Yaklaşık iki yıl önce oksidentalizm konusunu yazdığımda birkaç üniversite rektörü konuyu ilginç ve çok önemli bulduklarını ifade etmişlerdi. Bir varlık sorunu olarak oksidentalizmin üniversitelerimizin öncelikli konuları arasında yer alması gerektiğini konuşmuştuk ama başlangıç için bir adım atılmadı.
Oryantalizmin tam karşıtı bir kavram olan oksidentalizm, batının karanlık iktidarının sosyal, ekonomik, tarihsel, psikolojik ve dini yüzünün doğu ekseninden bakarak anlaşılması çalışmalarının bütünüdür.
Batı’yı anlamak hatta Batılılaşmak son dönem Osmanlı aydınlarının ve ilk dönem Cumhuriyet yönetiminin temel hedefiydi.
Batı refah ve özgürlüğün çıkış noktası olarak görüldü.
Sömürgeci ekonominin ortaya çıkardığı zenginlik, zenginliğin tetiklediği rönesans ve reform hareketleri ile yeni bir çağa atlayan Batı’ya eğitim için gönderilen gençler, ülkelerine Batı’nın azad kabul etmez kölesi olarak döndüler. İki yüz yılı aşan Batı’ya yolculuğumuz, bizim kaynaklarımız ve bizim çocuklarımız ile bir selforyantalizme dönüştü. İhtiyacımız olan şey, kendi ülkemiz ve insanımızın Batı’ya raporlanması değil.
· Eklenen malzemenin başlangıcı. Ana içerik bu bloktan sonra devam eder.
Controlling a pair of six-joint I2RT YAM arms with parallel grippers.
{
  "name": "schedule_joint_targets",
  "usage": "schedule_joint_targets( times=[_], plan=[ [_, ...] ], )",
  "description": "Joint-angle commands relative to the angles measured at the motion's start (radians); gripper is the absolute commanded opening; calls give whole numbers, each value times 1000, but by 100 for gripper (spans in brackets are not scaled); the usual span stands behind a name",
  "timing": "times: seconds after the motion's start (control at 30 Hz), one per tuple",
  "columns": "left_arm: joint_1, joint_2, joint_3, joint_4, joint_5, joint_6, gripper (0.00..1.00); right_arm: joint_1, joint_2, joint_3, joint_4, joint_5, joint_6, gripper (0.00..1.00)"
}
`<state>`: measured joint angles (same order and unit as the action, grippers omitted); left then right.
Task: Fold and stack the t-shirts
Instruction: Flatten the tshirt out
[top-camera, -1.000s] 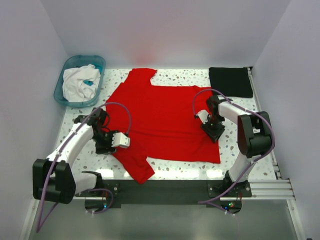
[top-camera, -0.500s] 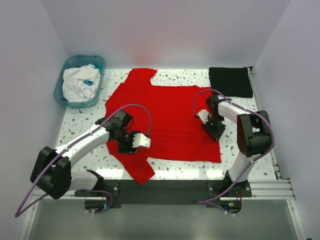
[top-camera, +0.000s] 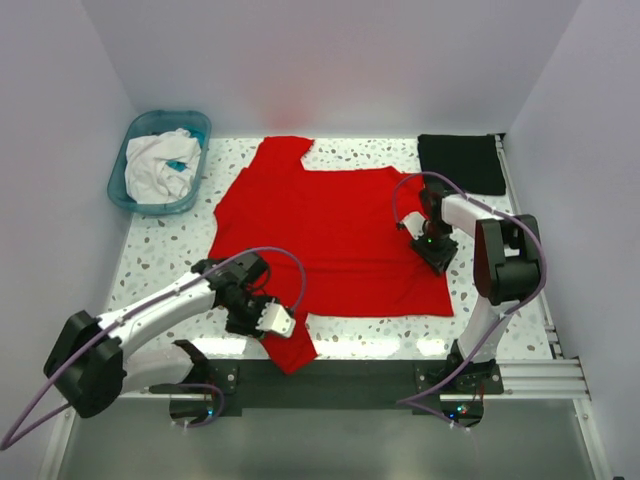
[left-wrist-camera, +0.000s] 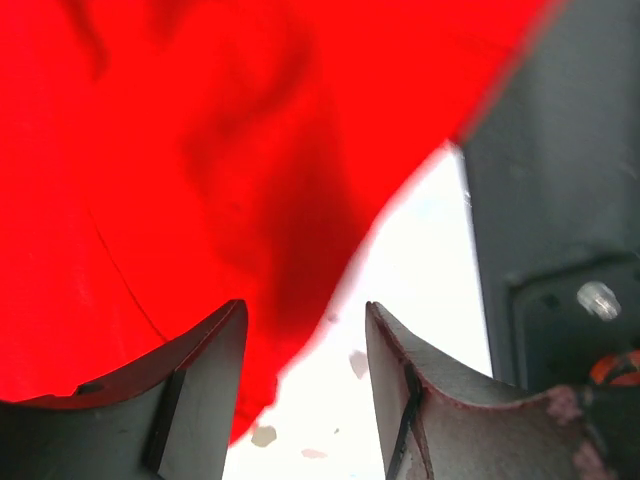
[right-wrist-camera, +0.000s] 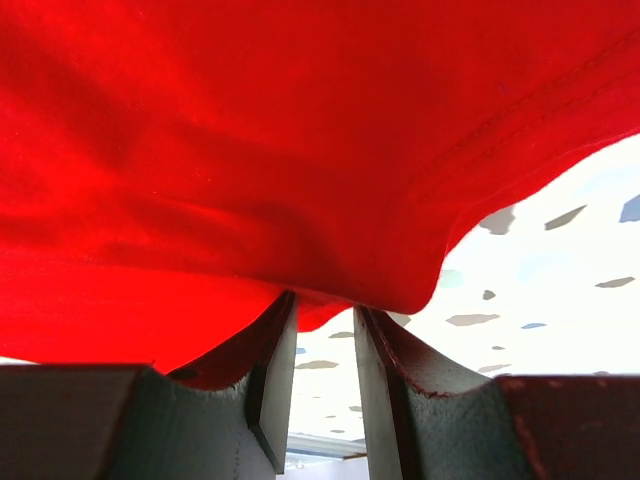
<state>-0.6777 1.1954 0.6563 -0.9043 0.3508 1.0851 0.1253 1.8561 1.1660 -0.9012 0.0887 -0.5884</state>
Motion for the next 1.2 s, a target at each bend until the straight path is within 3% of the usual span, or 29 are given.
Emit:
schedule_joint_targets(
  times=[0.0, 0.1, 0.17, 0.3, 0.33, 0.43, 0.53, 0.87, 1.17],
  plan=[
    [-8, -95, -12, -163, 25, 166, 56, -32, 40, 14, 91, 48, -48, 33],
    [-8, -141, -6, -251, 19, 312, 55, -41, 46, 24, 93, 46, -50, 33],
    [-6, -160, 18, -269, 43, 352, 49, -39, 48, 30, 85, 28, -42, 33],
    [-8, -106, 135, -165, 207, 178, 47, -39, 34, 40, 65, 2, -28, 33],
    [-8, -53, 146, -86, 220, 70, 41, -39, 32, 38, 65, 0, -25, 32],
    [-14, 31, 175, 63, 200, -106, 29, -41, 35, 37, 68, 8, -27, 29],
    [-49, 49, 154, 187, 174, -189, 27, -39, 43, 40, 73, 11, -25, 25],
    [-223, 95, -3, 381, -38, -358, 22, -41, 61, 54, 81, 25, -16, 23],
    [-304, 18, -95, 259, -6, -278, 20, -39, 83, 60, 94, 46, -22, 23]
  ],
)
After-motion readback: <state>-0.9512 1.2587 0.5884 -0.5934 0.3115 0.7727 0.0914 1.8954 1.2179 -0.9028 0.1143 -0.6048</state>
Batı’da eğitim görenlerden bu karanlık sömürge düzeninin doğru anlaşılması ve bu sömürge düzeni karşısında alınacak pozisyonun aranmasını bekliyoruz.
Yurtdışı eğitim politikamız bu temel sorunun eksenini değiştirecek bir mahiyet hiçbir zaman kazanamadı. Bazı münferit girişimler elbette oldu. Örneğin yakın dönem Milli Eğitim Bakanlığı Müsteşarı Yusuf Tekin tarafından atılan adımlar oldu ama bu adımların sonucunu göremeden görevi sona erdi.
En önemli sorun da şu. İlköğretimiyle, yüksek öğretimiyle Türk eğitim sisteminde bu sorunu anlatsanız anlayacak adam bulmak da çok zor. En yetenekli insan kaynağımız, bedeli de bizim bütçemizden ödenerek Batı’ya ve Batı’nın karanlık iktidarına yüzyılları aşan zamandan bu yana kurban ediliyor.
Gidişatın değişmesi için bu taraftan bakmayı bir denemeniz gerekiyor.
Elbette yüzlerce yıla yayılan bir küresel sömürü düzeninin bir tek adım atılarak tamamıyla anlaşılması ve her şeyin bir hareketle değiştirilmesini beklemek doğru değil.
Kim bilir belki de mümkün. Batının karanlık sömürge siyasetinin belki de limitleri tükendiği bir noktadayız. Belki de atacağımız tek bir adım her şeyi değiştirecek bir başlangıç olacak.
O adımın atılması önemliydi. Uludağ Üniversitesi İlahiyat Fakültesi Dekanı Bilal Kemikli’den gelen bir mesajla öğrendim ki, o adım Bursa’da Uludağ Üniversitesinde atılmış.
Uludağ Üniversitesi Garbiyat Araştırmaları Merkezi kurulmuş. Bir de hakemli dergileri var. Adı OKSİDENT.
İlk sayısını gördüm. Gerek araştırma merkezinin kuruluş esasları, gerekse de dergisi için seçilen isim ve belirlenen politika çok büyük bir adım atılmış olduğunu gösteriyor.
Türkiye’nin bir üniversite yönetiminin bu konuyu tam da merkezinden kavrayan bir formasyona sahip olduğunu görmenin ne kadar büyük bir gelişim olduğunu ve ne kadar değerli olduğunu yıllar geçtikçe çok daha iyi anlayacağız.
Bu girişimlerin yaygınlaşması gerekir. Bursa’da ortaya çıkan nüvenin, Türkiye’ye model olması ve buradan yükselen duyarlılığın Türkiye’ye yayılması gerekir.
Uludağ Üniversitesi yönetimini gönülden tebrik ediyorum. Üniversite ancak böyle olunur.